Записки из ниоткуда. Федор СамаринЧитать онлайн книгу.
За нею к выходу потянулись торамдасы нижние, у которых не было большого гу, в строгом порядке: сначала женщины (киси), а затем остальные, которых никак не называли. В них не было ничего полезного, а то, что было полезно, тем пользовались в те луны, когда начинали метать икру лягушки, и прекращали, когда цапли слетались поедать головастиков.
Молча стояла Холгу на высокой круче, ветер трепал две белых ее косы и плащ из бобровых шкур. Речная гладь шевелилась, была живой, поблескивала, лоснилась – в воздухе стоял шелест: на берег хлынула рыжая масса.
– Новый зверь, – сказала Холгу и покачала головой.
– Новый, – сказали киси.
Целый день стояли они на высокой круче, целый день ветер трепал их косы, из-под земли проступила соль, и вышел из леса зверь, чтобы лизать ее, и прижались звери к ногам и бедрам Холгу, ибо очи у зверя покрылись льдом. Земля сотрясалась, и ноги слышали, как рыдает плоть земли далеко за рекой, далеко за лесом, там, куда издревле запрещено даже смотреть – там, где садится за край земли солнце. Оттуда извергло оно невиданных доселе тварей: с длинными лысыми хвостами, круглыми глазами и зубами, способными перегрызть камень.
Земля сотрясалась до восхода луны, и до восхода луны шелестели травы в лесу от молчаливого похода нового зверя.
Этого зверя решили назвать мерге, что означает «нельзя съесть». Когда приходило время решать, все киси и все, которых не называли никак, садились у входа в главный азыр и молчали. Молчали долго, до тех пор, пока кто-нибудь первым скажет какое-нибудь слово. Таков был обычай. Иногда молчали и день, и два, и неделю. Старики говорят, было дело – молчали две луны.

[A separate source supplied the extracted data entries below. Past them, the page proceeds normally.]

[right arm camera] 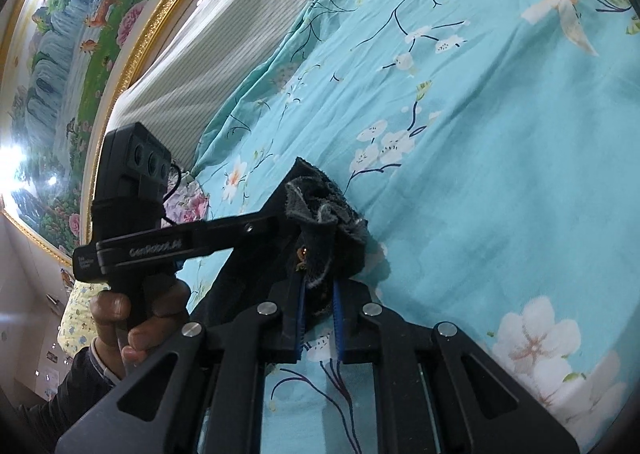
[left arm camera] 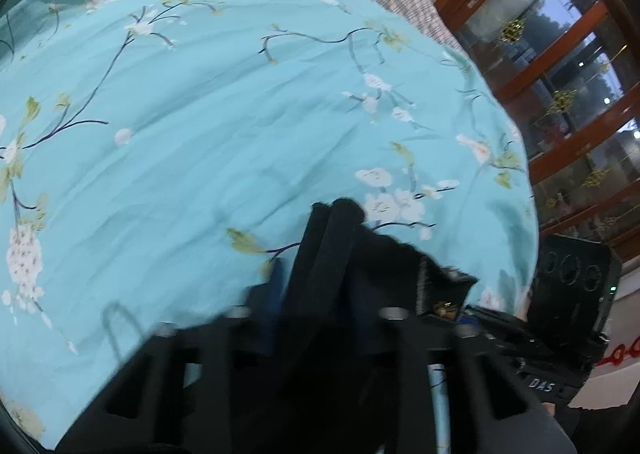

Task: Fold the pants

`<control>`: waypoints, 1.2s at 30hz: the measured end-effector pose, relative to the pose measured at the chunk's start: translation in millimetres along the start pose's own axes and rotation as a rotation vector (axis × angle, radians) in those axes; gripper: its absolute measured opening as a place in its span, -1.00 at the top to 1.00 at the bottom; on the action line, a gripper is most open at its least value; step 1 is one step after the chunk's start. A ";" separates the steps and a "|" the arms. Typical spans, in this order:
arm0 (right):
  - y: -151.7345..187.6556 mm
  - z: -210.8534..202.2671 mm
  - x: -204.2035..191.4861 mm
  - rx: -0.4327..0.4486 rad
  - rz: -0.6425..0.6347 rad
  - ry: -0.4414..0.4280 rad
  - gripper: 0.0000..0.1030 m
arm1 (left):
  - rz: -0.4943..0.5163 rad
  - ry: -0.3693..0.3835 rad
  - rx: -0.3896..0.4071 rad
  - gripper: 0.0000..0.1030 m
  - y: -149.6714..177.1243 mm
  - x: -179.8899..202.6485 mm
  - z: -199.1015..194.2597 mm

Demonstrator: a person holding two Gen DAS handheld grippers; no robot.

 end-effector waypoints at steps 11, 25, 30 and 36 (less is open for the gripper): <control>-6.3 -14.1 -31.2 0.022 -0.009 -0.132 0.77 | 0.002 0.080 0.165 0.79 19.8 6.6 -71.4; 5.4 -4.4 -143.2 -0.054 -0.155 -0.349 0.77 | -0.167 0.156 0.347 0.79 89.0 -49.6 -183.2; 23.5 14.9 -169.2 -0.128 -0.176 -0.393 0.77 | -0.219 0.128 0.388 0.79 121.6 -78.9 -198.6; 52.1 44.7 -186.9 -0.219 -0.195 -0.415 0.76 | -0.294 0.103 0.401 0.79 153.2 -116.0 -199.7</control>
Point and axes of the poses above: each gripper's, at about its wrist camera, not at the fingertips, and z roughly the way its jaws point, x to its right, y to its underside, the point moved 5 cm from there along z, roughly the way its jaws point, and after that the axes turned 11 degrees about -z, right-handed, at the moved point
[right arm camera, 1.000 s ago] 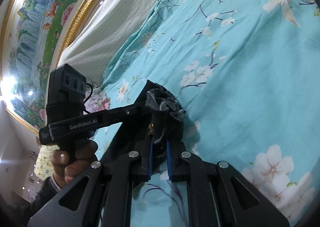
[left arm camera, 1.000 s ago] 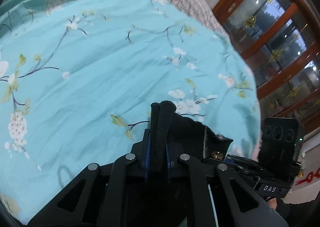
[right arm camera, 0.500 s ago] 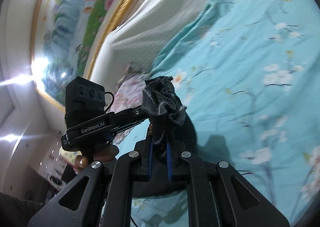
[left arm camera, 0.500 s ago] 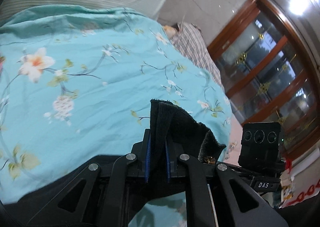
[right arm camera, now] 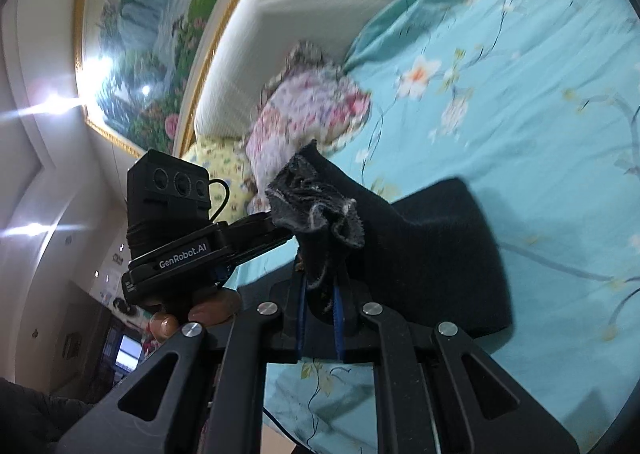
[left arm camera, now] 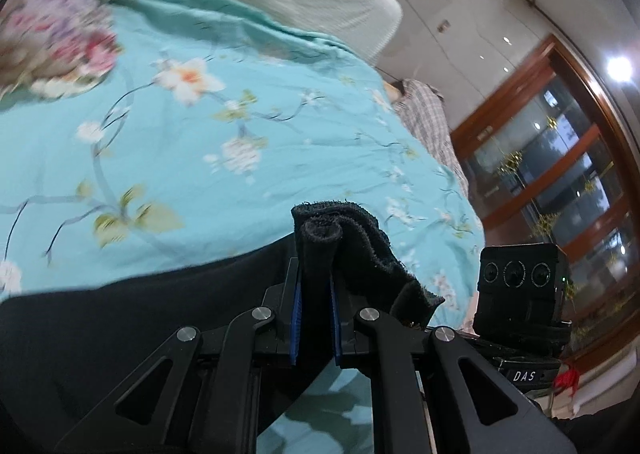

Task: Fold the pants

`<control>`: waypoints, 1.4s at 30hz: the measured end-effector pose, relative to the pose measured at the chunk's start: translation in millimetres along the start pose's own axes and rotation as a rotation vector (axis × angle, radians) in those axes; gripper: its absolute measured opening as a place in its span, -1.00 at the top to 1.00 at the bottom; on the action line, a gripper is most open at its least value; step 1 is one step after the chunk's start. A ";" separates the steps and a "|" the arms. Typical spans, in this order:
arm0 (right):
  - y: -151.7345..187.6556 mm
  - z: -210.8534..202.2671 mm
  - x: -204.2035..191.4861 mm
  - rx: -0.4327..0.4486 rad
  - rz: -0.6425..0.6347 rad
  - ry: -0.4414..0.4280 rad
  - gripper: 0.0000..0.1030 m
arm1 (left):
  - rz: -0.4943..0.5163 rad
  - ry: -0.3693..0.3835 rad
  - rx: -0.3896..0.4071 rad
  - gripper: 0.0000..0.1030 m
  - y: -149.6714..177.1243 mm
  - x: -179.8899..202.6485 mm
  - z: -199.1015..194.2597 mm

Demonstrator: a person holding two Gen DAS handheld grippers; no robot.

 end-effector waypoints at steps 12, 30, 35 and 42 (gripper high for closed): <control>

В этот раз слово сказала Холгу:
– Мерге.
– Мерге, мерге, – закивали головой киси.
Затем пошли в курутын, огороженный диким речным камнем.

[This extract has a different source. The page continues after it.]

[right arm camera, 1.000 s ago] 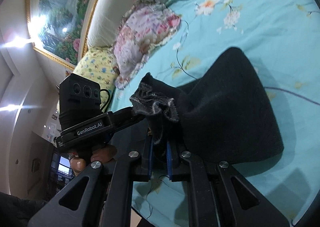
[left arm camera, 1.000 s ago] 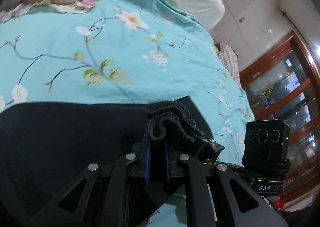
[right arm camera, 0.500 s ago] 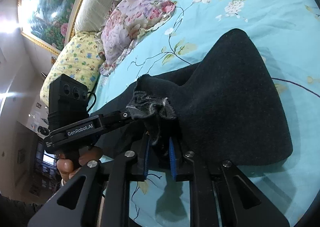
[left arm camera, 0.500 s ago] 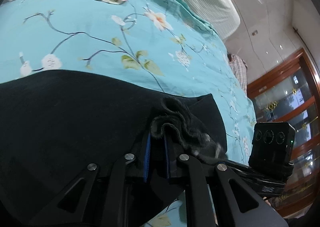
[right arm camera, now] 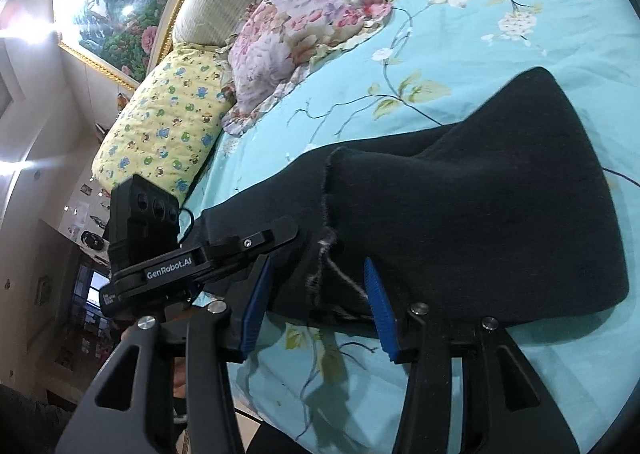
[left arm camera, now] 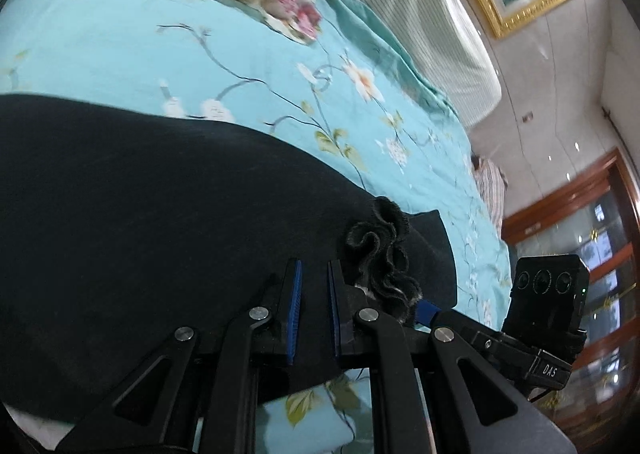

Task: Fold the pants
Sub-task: 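Lay the folded end down and open both grippers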

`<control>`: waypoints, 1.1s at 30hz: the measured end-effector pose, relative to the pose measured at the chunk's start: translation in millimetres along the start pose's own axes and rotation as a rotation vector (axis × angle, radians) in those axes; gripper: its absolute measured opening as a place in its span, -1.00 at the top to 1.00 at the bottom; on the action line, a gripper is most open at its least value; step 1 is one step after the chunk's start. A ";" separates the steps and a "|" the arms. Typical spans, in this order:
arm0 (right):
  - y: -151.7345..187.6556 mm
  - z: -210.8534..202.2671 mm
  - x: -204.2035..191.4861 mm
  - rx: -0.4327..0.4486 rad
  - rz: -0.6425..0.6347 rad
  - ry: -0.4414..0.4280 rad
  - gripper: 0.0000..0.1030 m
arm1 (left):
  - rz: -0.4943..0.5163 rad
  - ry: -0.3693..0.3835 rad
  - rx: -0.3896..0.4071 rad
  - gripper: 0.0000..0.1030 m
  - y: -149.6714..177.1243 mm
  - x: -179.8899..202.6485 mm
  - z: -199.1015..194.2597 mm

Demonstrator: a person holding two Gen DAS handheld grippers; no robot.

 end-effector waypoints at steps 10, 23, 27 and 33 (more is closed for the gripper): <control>-10.1 13.0 -26.9 -0.023 -0.060 -0.039 0.05 | -0.109 -0.009 0.099 0.74 10.4 -28.5 -45.2; -20.1 42.9 -54.2 -0.078 -0.129 -0.073 0.04 | -0.263 -0.091 0.247 0.51 25.9 -76.4 -106.0; -22.8 54.4 -63.3 -0.101 -0.155 -0.089 0.04 | -0.298 -0.101 0.277 0.43 31.8 -93.6 -130.0; -28.7 72.4 -81.3 -0.129 -0.193 -0.113 0.03 | -0.360 -0.122 0.317 0.32 42.5 -121.6 -158.6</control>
Point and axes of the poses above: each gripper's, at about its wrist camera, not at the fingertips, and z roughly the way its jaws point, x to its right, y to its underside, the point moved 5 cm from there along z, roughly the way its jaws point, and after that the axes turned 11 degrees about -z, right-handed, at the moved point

Курутын всегда на четыре угла: в одном углу, от входа слева – веник из веток березы, в другом – от входа справа – веник из веток дуба, в других углах – чунча из бересты с водою и чунча из коры дуба с мёдом от диких пчёл. А в центре курутына – четыре камня. Четыре черных валуна.
Камни эти выросли из-под земли сами, потому что родила их дочь земли, великий первый торамдас – Торамда. Груди ее – холмы. Волосы ее – травы. Руки – лес. Язык – ручьи и ключи, а влагалище – река.
Разоблачилась Холгу, опустилась на четвереньки, и вошла в курутын так, как ходит в начале своей жизни всякий торамдас. Ибо для Торамды даже самый древний торамдас – будто еще не родившийся.
– Ой, Торамда, дай мне рыбы и меду! – взмолилась Холгу, – ой, дай мне все, и я тебе дам все, ой, чего надо тебе!
После этой молитвы три киси подтащили к входу в курутын столетнего сома, на спине которого росли береза, ольха и папоротник, и вспороли ему брюхо. Холгу разбросала внутренности на четыре угла, зажмурила глаза и задом выползла обратно: нельзя смотреть, как вкушает свою жертву Торамда.